The story of the preseason — besides the Los Angeles Lakers going a perfect 4-0 — was the emergence of Talen Horton-Tucker as a legitimate rotation player.
With a majority of the Lakers solidified role players and stars sitting out the first two games, Horton-Tucker took over and showed the type of player he can be in the NBA. The 20-year-old averaged 20.5 points, 6.5 rebounds, 3.0 assists and 2.3 steals. All the while shooting 55% from the field, 54% from three and 90% from the free throw line.
Numbers like that are presumably aren’t sustainable for a second-year player, but there’s no doubt that he has earned legitimate minutes during the regular season.

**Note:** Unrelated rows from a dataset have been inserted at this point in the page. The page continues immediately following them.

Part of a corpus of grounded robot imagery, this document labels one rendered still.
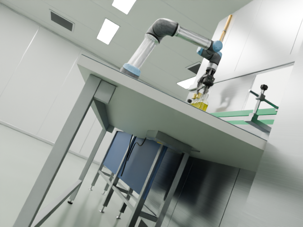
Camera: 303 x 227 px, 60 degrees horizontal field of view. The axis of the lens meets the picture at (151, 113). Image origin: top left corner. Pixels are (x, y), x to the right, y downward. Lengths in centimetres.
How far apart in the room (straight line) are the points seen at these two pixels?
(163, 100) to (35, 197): 46
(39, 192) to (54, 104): 666
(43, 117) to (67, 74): 131
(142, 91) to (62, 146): 29
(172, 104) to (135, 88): 12
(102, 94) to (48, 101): 666
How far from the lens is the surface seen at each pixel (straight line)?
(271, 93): 159
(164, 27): 179
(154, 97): 80
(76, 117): 83
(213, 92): 211
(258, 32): 214
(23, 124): 749
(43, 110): 747
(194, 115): 82
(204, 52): 200
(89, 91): 84
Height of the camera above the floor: 53
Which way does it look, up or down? 10 degrees up
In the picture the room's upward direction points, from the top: 24 degrees clockwise

One anonymous NBA scout was willing to go a step further, saying that Horton-Tucker could take home the Most Improved Player Award, according to Keith Smith of Yahoo Sports:
I just had an NBA scout text me "I don't know if you are allowed, but put some money on Talen Horton-Tucker for Most Improved. He's going to play a lot and he added a lot to his game since the start of his rookie year."
— Keith Smith (@KeithSmithNBA) December 19, 2020
While it’s still uncertain if Horton-Tucker will get consistent minutes, it’s clear people around the league believe he’s earned it. Not only that, they believe that he’ll continue to play at this high of a level if he’s given the chance.
This puts head coach Frank Vogel in a difficult situation, as the Lakers have one of the deepest rosters in the NBA. On any given night, they have 11 players who can easily make a huge difference on the court.
If Horton-Tucker plays 15-20 minutes a night, this could significantly disrupt the minutes of players like Kyle Kuzma, Markieff Morris, and Alex Caruso.
As we saw last season, Vogel has no issues experimenting with lineups regardless of the situation, meaning each night may come with a completely different look. Of course, there is the unpredictability factor with the COVID-19 pandemic and NBA’s protocols.
Vogel welcomes Horton-Tucker making his life ‘difficult’
Immediately following the first two remarkable Horton-Tucker performances, questions began over what Vogel’s plan was with the young player.
“It’s going to make my job difficult, for sure,” Vogel said. “We have a very deep team and no minutes are guaranteed. If he’s going to keep playing at a high level, that should push everybody to play at a high level.
“But it does give us that luxury having him carry the load for some of our guys who played deep in a championship run and had a short offseason. He should be able to carry some of that load.”